#### [EXTRACTED INFORMATION]
· · · · ·

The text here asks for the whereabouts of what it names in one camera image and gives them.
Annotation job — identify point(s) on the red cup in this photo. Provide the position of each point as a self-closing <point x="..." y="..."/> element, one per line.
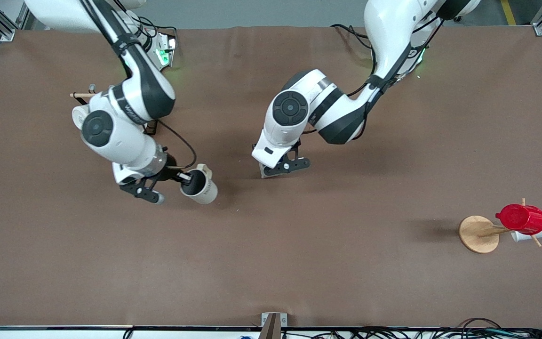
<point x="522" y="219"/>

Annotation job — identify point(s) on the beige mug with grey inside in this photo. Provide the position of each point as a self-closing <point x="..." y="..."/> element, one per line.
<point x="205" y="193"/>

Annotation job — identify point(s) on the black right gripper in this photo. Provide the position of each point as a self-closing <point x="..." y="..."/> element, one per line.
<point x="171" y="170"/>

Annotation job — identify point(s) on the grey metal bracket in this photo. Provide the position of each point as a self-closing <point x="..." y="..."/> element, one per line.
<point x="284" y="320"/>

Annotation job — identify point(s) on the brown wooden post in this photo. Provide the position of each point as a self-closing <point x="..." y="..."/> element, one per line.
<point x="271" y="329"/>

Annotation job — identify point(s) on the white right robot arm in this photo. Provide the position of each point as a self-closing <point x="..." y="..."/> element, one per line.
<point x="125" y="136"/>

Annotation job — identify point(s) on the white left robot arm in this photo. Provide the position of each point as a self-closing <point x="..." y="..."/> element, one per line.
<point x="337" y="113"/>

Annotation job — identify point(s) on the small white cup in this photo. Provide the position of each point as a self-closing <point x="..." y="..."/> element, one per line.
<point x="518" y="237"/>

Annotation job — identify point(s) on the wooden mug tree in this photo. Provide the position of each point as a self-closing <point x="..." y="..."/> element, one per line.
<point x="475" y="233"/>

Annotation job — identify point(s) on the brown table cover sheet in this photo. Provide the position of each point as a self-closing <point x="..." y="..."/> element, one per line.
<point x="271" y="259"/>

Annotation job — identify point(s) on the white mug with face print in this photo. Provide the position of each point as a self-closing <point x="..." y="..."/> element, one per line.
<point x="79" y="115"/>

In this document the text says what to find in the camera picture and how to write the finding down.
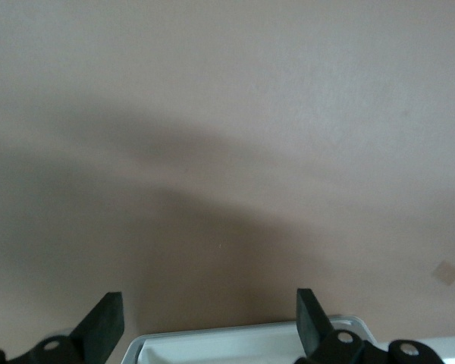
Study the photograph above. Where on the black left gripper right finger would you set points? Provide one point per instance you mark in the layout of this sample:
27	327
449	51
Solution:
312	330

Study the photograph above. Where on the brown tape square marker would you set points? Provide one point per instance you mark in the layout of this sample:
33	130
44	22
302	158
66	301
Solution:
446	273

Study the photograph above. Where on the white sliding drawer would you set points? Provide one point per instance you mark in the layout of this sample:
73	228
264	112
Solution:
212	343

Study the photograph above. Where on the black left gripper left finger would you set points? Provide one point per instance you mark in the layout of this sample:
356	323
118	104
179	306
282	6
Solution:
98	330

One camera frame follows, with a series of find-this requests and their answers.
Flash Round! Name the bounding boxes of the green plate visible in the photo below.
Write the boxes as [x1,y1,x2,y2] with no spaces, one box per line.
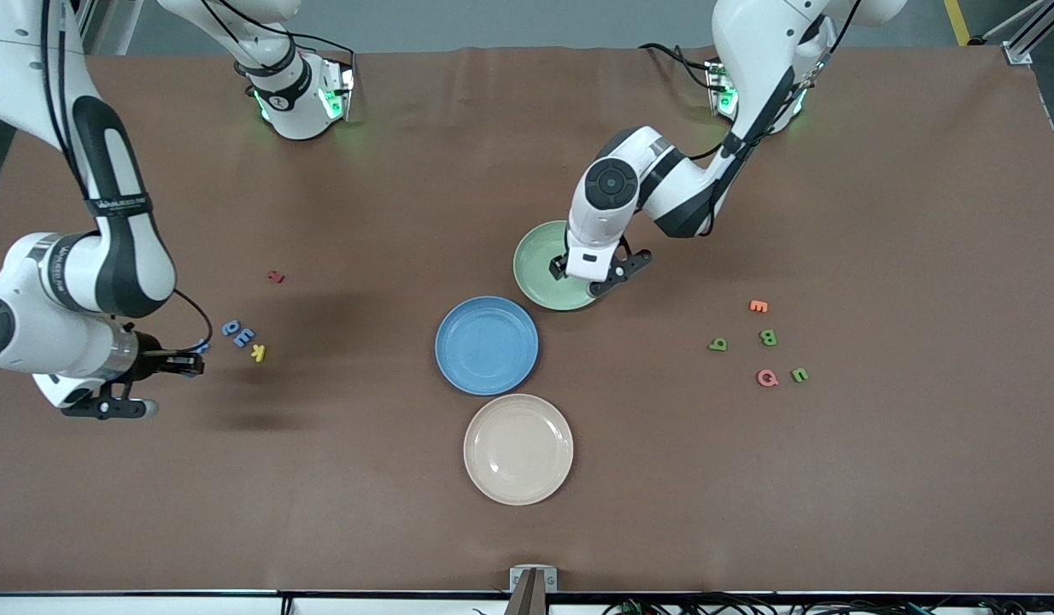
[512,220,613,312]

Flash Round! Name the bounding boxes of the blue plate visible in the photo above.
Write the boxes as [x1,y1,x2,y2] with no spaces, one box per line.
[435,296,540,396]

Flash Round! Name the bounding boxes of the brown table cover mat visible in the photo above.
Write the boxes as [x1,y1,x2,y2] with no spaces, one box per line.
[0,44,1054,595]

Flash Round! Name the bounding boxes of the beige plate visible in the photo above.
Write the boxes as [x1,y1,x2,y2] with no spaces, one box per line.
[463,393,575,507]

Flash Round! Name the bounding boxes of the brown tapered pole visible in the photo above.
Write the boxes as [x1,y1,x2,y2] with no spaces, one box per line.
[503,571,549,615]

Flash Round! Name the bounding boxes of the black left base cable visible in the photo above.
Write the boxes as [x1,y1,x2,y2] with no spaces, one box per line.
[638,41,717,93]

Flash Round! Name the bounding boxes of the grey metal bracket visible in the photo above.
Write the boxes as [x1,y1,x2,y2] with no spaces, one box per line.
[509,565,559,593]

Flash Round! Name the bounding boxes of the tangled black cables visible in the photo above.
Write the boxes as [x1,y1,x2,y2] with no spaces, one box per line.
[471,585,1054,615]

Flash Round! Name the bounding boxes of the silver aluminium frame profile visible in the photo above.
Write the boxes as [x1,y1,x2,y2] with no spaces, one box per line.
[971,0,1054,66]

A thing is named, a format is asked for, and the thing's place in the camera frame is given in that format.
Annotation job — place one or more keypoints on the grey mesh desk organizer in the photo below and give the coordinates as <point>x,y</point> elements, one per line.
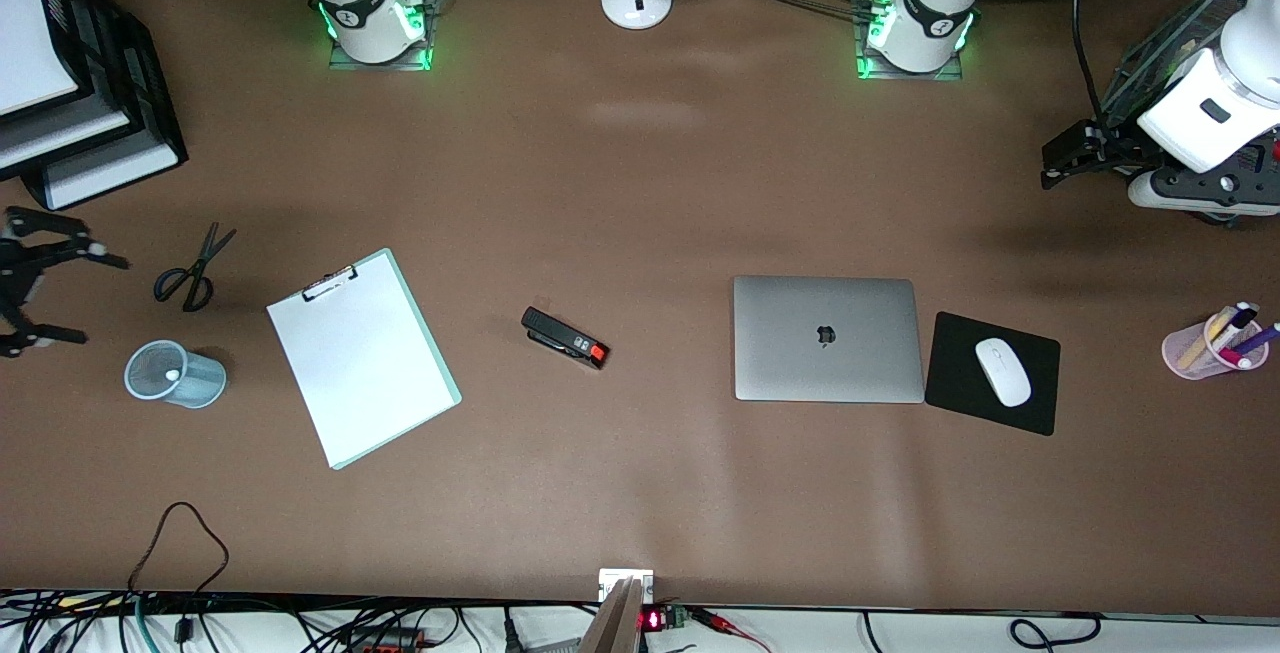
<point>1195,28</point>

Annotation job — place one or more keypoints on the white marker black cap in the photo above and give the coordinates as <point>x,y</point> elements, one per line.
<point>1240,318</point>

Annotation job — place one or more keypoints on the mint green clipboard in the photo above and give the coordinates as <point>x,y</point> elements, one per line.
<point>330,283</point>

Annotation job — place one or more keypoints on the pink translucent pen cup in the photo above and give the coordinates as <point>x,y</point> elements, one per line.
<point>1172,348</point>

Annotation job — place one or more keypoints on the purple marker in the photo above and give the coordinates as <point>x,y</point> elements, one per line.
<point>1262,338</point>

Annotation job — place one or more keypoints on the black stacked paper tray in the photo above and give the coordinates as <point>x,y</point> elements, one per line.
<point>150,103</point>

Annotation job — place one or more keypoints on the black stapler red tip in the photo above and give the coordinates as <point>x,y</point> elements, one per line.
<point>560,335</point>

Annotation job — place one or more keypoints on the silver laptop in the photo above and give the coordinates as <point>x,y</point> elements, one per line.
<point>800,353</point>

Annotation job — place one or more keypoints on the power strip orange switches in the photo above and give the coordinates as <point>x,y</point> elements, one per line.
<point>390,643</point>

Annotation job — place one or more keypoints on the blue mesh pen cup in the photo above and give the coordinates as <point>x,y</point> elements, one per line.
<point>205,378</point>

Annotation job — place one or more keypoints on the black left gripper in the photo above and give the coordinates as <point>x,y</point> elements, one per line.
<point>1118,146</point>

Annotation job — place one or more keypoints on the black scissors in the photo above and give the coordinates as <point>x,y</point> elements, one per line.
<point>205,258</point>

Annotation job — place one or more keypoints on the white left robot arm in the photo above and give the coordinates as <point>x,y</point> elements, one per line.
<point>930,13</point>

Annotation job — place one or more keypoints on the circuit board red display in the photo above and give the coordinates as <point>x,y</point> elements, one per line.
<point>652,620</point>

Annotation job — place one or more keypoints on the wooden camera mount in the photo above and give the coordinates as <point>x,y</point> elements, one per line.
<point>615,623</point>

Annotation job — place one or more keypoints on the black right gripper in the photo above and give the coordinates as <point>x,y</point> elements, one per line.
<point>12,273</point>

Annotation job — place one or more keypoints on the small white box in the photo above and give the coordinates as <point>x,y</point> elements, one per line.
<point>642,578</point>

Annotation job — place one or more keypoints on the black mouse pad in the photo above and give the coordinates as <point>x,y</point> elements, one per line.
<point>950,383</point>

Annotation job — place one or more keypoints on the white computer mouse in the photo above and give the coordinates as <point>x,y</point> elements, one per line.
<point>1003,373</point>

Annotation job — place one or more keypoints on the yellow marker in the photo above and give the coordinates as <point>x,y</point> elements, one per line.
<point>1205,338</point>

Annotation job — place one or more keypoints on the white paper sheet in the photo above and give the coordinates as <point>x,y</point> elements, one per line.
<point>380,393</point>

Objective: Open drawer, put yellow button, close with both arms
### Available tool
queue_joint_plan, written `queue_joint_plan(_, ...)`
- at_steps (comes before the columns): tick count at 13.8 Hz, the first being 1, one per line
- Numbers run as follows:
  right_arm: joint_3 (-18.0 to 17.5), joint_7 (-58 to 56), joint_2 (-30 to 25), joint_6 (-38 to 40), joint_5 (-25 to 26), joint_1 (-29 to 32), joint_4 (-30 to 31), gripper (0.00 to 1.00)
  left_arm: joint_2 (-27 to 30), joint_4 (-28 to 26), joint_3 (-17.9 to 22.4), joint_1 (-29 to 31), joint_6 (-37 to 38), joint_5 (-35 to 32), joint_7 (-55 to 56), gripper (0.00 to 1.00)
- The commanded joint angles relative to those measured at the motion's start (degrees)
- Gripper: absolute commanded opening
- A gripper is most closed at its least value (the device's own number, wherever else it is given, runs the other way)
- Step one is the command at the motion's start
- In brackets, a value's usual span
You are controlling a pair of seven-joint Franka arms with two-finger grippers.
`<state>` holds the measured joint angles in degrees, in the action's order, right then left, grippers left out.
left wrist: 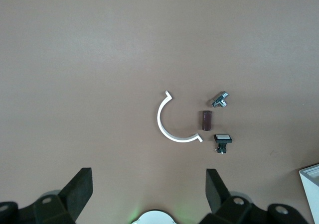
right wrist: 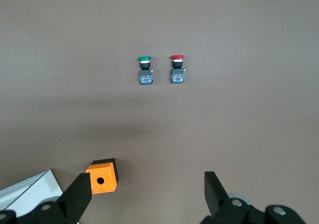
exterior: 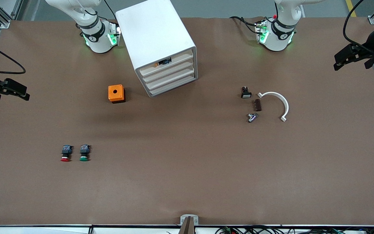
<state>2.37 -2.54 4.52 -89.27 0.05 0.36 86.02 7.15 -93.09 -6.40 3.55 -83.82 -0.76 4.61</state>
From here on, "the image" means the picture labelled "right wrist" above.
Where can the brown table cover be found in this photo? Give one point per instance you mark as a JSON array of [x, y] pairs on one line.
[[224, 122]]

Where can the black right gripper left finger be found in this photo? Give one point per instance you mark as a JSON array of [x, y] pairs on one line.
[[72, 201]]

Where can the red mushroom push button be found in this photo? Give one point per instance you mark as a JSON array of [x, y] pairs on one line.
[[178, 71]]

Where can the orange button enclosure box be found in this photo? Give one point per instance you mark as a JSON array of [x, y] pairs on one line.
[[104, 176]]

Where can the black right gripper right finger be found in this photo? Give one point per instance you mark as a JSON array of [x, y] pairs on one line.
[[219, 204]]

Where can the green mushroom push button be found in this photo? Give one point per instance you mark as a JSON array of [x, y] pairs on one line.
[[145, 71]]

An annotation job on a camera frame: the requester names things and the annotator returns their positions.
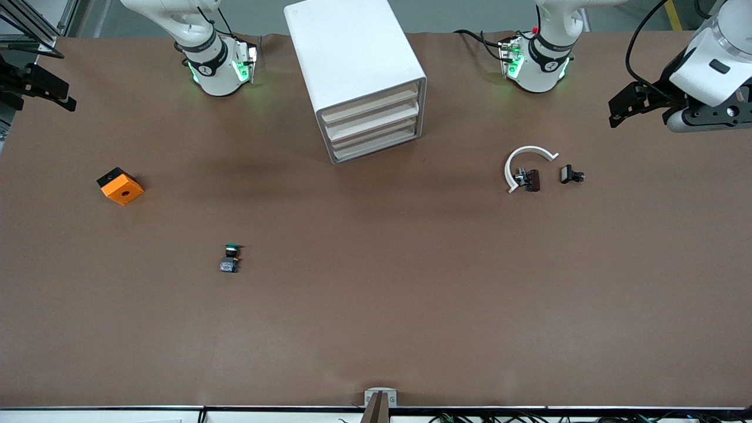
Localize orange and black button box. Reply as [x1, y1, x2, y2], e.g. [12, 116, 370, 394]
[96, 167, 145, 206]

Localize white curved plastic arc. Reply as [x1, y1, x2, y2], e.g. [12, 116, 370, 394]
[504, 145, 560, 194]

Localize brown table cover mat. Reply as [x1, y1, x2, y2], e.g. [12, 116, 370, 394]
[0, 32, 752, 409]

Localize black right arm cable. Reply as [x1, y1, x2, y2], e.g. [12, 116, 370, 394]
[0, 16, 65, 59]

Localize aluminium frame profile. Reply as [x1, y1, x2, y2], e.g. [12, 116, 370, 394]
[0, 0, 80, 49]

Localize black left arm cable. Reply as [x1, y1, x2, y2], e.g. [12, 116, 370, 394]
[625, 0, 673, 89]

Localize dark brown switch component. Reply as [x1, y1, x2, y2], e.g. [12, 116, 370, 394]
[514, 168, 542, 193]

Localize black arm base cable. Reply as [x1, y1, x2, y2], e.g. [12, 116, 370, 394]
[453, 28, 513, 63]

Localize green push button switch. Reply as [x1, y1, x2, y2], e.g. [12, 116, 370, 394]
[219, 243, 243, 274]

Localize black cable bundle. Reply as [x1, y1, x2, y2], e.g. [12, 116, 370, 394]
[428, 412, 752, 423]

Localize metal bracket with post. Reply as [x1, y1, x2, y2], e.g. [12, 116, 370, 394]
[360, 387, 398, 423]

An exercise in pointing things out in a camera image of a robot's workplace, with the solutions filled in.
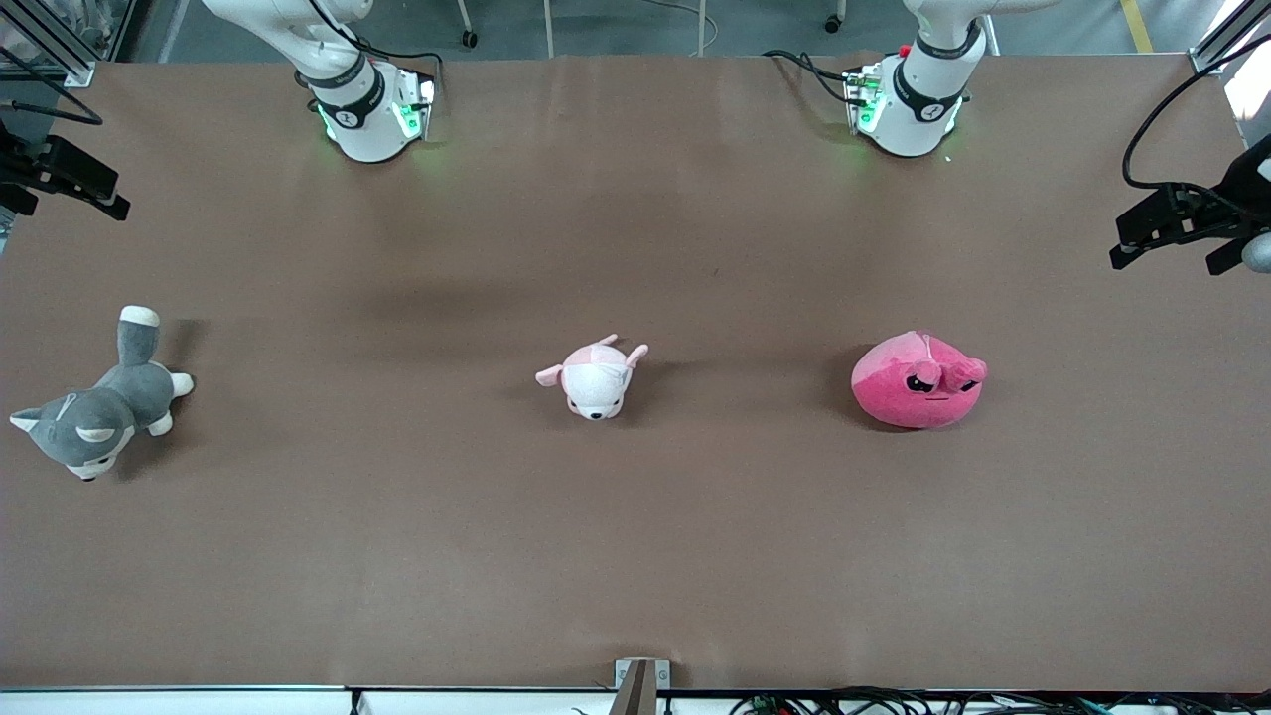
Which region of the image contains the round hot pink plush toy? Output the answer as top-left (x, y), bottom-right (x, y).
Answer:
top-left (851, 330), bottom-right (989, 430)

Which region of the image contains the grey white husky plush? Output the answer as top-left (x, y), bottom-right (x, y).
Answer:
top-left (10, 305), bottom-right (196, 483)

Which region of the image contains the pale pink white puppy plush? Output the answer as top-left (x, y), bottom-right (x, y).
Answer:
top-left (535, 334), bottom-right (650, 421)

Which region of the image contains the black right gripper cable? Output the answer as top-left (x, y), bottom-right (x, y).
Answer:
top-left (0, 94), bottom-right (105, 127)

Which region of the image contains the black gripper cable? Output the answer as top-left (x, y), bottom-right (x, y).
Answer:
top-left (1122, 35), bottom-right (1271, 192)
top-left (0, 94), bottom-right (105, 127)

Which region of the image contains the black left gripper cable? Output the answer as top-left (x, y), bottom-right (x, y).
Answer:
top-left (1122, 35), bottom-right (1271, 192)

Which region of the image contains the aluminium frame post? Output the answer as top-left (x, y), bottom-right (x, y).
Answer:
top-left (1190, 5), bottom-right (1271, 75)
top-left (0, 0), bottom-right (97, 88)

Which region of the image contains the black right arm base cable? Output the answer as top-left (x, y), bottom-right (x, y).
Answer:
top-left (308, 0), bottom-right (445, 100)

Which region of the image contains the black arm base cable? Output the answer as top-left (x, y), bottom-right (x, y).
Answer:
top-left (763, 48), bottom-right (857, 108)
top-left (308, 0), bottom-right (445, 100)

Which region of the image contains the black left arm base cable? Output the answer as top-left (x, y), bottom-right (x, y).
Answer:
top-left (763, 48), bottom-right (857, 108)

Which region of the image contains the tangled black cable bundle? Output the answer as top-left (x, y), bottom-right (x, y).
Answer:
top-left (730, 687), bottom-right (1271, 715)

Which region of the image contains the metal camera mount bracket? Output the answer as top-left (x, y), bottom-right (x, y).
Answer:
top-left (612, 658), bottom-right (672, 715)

· · · · ·

#### [YOUR INSTRUCTIONS]
Every line of the listing that holds "yellow" should be found and copied.

#### [TASK ANSWER]
Annotation job — place one or more keypoints on the yellow marker in the photo above and give the coordinates as <point>x,y</point> elements, one per line.
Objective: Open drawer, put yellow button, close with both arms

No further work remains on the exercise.